What you have to do
With respect to the word "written", report how many lines of the following listing include it. Give nothing but the number.
___ Record extracts ___
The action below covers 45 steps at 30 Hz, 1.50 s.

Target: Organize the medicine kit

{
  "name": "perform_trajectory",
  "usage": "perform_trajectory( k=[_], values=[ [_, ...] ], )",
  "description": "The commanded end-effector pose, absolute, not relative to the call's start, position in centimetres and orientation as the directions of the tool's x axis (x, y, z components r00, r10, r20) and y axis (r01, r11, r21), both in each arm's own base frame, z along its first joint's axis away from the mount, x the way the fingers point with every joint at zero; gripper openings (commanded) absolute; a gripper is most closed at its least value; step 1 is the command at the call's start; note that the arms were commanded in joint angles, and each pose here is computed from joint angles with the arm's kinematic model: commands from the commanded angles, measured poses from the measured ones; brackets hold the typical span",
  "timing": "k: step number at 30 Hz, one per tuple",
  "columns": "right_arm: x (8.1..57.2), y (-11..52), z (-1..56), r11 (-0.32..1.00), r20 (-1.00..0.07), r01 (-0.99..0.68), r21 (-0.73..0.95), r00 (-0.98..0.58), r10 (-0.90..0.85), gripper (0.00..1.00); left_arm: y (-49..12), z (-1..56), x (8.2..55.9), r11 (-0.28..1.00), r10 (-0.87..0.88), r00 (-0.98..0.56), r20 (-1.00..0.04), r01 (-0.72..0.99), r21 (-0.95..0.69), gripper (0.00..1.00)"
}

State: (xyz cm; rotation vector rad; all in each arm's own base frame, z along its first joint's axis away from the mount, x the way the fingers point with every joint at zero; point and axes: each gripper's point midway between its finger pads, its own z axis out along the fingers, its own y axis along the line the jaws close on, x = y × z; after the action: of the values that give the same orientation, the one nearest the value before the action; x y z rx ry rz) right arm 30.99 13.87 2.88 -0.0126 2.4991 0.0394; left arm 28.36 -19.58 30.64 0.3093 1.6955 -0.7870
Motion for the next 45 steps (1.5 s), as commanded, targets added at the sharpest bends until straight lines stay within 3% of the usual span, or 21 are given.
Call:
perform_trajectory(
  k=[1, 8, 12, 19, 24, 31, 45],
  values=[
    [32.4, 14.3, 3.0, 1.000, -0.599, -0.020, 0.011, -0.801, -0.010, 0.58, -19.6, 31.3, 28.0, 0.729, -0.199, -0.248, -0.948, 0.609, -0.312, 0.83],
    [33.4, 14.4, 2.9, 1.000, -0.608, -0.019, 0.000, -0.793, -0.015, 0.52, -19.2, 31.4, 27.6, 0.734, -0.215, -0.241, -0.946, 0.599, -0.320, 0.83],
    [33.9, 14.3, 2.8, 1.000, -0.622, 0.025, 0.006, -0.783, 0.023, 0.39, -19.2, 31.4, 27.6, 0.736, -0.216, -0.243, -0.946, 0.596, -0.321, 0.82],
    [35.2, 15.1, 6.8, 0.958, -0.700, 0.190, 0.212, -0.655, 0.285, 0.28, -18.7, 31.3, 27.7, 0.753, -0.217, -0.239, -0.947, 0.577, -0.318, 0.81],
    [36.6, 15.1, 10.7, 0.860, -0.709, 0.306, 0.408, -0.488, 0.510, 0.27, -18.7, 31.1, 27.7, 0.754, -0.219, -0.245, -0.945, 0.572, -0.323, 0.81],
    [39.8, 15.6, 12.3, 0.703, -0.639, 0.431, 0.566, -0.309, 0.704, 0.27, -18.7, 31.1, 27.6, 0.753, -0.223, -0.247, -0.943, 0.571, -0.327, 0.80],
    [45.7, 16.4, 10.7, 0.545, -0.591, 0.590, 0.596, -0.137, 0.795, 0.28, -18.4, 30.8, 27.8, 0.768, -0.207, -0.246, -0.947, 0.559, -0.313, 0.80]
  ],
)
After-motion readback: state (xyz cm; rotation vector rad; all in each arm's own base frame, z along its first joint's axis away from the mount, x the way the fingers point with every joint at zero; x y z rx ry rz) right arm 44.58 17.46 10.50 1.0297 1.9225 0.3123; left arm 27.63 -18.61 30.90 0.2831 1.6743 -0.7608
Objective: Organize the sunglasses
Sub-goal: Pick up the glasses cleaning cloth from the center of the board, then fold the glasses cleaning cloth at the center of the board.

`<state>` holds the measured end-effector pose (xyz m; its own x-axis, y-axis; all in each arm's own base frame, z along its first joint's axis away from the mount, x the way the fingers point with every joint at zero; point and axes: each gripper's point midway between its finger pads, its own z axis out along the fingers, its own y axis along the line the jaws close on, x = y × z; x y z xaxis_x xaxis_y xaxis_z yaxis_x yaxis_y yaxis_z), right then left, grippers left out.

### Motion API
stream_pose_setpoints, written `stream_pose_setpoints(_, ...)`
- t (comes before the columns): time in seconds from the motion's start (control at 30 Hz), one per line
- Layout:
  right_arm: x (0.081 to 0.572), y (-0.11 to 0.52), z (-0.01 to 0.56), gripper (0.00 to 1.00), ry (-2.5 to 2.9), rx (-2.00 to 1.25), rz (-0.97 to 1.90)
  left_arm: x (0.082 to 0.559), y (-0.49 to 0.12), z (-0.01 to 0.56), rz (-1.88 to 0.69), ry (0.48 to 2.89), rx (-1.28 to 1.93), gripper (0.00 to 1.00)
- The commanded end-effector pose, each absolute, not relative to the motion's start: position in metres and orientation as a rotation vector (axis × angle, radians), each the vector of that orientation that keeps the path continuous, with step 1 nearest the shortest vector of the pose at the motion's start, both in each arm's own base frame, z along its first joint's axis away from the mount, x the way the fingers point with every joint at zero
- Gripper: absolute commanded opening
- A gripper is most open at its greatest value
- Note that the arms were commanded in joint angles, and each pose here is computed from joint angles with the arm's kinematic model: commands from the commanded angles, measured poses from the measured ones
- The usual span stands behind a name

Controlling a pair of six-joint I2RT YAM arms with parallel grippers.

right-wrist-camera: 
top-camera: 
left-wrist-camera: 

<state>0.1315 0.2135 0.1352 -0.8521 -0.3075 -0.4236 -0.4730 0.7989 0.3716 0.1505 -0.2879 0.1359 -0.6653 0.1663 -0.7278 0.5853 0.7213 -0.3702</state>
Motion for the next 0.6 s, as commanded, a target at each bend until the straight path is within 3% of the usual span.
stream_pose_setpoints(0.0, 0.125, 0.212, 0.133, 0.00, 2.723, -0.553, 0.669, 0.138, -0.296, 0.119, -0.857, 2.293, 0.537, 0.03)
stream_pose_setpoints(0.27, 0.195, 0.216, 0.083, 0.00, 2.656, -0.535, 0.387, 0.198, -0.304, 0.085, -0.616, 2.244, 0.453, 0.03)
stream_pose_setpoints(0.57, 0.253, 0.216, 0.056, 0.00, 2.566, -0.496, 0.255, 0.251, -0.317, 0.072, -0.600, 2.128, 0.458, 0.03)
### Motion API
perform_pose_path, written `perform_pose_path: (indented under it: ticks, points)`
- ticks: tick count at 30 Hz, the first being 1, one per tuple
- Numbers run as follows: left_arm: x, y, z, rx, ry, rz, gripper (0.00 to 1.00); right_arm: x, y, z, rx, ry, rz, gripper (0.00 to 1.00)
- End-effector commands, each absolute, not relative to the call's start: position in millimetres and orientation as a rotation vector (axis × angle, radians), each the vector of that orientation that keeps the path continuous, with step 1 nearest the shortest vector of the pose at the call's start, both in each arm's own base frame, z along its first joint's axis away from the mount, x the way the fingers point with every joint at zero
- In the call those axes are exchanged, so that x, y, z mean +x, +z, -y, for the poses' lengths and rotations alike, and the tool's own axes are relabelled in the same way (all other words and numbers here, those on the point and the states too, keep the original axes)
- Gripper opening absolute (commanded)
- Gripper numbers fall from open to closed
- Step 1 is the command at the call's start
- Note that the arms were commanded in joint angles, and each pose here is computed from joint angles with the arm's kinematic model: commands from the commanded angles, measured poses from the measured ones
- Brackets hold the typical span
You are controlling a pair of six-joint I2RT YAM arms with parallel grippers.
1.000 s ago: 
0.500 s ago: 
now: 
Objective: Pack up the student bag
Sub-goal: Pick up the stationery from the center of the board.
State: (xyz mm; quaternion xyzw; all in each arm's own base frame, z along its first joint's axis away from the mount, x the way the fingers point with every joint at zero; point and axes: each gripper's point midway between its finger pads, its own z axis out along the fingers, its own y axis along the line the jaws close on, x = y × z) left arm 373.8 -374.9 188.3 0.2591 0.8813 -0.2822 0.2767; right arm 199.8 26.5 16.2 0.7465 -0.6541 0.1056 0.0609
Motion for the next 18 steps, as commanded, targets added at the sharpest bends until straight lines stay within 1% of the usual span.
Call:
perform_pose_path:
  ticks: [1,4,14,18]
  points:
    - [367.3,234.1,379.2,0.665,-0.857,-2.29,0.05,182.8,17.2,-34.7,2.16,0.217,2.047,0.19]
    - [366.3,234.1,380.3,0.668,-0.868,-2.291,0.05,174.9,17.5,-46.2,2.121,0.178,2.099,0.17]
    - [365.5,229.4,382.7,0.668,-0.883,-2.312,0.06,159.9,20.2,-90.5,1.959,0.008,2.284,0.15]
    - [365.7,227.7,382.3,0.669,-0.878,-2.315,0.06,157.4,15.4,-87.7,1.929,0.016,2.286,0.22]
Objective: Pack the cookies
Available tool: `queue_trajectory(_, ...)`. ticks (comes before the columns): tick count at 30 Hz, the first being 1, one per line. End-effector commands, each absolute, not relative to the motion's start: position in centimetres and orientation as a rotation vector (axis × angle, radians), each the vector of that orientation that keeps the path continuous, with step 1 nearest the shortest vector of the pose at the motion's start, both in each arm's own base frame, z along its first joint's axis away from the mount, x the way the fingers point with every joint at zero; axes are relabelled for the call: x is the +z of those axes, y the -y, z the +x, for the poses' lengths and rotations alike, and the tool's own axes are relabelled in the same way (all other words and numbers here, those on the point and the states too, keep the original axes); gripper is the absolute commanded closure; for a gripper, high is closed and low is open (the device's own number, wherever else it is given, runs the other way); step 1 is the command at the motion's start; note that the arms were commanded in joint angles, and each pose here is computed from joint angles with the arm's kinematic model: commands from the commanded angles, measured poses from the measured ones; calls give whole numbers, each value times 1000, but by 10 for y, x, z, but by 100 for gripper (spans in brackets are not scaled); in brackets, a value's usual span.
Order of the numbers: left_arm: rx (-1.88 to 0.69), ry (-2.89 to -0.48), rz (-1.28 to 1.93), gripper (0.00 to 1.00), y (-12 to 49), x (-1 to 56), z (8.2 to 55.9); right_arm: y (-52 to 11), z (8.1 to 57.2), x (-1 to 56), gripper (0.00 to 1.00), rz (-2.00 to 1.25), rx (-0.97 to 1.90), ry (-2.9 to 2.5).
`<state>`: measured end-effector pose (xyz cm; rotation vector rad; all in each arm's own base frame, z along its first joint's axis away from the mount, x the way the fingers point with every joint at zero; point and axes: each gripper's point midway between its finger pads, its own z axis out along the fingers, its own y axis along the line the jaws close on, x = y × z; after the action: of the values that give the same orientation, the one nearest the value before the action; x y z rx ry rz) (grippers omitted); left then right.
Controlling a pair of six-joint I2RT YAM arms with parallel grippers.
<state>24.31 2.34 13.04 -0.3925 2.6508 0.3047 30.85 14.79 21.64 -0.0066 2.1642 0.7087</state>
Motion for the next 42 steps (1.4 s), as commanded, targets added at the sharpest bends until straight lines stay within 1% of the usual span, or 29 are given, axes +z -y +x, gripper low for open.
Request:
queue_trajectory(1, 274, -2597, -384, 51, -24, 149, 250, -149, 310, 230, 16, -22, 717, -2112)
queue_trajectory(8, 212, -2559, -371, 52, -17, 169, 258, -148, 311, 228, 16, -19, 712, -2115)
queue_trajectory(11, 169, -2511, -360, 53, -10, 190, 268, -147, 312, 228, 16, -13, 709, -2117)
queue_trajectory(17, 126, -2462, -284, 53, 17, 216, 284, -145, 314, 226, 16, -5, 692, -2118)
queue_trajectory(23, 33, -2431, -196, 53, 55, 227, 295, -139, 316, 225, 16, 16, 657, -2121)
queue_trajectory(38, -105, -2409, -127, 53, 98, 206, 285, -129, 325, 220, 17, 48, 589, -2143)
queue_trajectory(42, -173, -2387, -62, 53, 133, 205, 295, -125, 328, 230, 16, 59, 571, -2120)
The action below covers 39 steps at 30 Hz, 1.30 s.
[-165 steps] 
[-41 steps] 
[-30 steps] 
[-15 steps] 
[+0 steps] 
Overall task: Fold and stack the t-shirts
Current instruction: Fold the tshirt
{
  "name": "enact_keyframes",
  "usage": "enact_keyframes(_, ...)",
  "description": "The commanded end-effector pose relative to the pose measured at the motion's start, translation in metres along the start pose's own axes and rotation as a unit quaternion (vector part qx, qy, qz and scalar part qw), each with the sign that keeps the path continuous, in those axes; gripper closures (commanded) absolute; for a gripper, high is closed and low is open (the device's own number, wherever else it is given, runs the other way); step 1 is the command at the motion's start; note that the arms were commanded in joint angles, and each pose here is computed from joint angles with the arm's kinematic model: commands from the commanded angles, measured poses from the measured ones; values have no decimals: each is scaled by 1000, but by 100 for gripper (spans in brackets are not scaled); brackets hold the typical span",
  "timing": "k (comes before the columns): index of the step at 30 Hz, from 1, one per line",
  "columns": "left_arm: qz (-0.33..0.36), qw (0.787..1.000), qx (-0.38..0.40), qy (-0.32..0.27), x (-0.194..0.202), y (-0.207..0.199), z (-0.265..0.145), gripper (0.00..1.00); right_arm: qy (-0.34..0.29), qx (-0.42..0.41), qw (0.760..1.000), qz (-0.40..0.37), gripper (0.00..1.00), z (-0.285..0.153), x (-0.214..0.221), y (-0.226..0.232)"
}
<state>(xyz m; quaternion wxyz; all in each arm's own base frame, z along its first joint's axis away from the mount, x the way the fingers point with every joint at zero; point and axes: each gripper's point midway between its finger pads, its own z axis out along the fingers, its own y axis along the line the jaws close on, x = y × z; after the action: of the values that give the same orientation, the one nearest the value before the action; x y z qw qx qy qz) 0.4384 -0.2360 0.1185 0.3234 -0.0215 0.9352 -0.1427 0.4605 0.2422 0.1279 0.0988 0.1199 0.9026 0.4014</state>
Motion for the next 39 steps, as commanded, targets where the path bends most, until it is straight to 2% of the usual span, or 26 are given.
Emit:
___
Answer for the task
2